What you will do ▸ Give back exactly the stretch of data below from the line holding "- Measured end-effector" through the line holding "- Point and", both ends included, and leave the remaining lines out.
#### Data shown
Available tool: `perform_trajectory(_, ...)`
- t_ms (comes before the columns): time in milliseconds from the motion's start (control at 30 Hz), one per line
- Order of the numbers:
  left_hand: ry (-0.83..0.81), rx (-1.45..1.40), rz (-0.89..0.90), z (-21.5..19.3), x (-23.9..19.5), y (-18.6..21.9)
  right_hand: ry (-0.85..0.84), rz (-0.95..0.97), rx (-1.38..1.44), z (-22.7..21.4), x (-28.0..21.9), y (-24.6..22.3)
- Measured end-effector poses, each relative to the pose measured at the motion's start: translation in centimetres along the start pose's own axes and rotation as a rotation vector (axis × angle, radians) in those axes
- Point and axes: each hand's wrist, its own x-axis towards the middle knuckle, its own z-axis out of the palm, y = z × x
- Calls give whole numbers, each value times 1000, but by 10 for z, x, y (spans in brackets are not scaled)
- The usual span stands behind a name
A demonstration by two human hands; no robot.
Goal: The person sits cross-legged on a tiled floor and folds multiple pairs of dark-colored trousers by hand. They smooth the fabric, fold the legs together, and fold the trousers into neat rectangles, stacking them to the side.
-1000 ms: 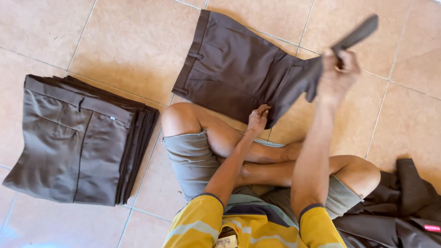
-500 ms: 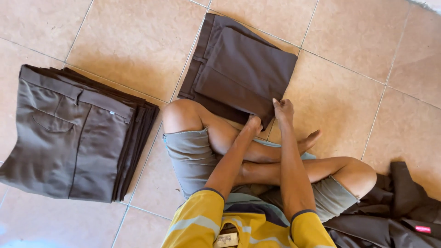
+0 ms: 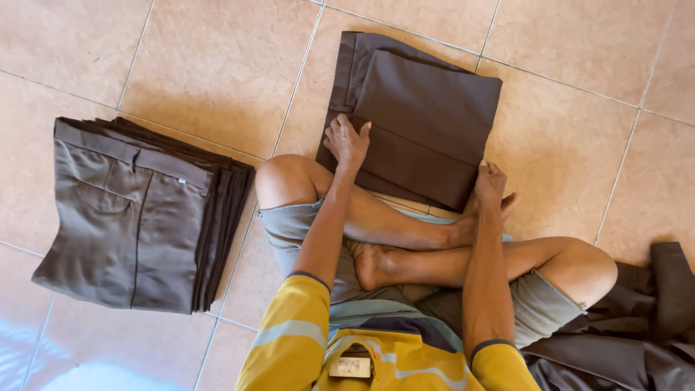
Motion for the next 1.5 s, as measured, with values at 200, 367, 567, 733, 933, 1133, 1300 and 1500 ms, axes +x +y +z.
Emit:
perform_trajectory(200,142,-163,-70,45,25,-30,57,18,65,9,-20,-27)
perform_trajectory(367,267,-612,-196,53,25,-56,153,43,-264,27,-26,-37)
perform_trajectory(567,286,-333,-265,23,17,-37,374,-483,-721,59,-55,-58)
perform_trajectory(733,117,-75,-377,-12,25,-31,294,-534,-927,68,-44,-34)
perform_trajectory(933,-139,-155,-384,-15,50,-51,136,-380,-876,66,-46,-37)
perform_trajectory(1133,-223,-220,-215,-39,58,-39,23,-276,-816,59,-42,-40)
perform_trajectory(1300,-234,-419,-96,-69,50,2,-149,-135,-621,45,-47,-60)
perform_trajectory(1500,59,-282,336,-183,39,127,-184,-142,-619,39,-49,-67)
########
Result below ▸
- Measured end-effector poses, each relative to the pose measured at the motion's start: translation in centimetres along the start pose's own axes and rotation as a rotation vector (axis × angle, radians) in those axes
- Point and axes: each hand's wrist, its own x-axis towards the middle knuckle, its own z-axis out of the palm, y = z × x

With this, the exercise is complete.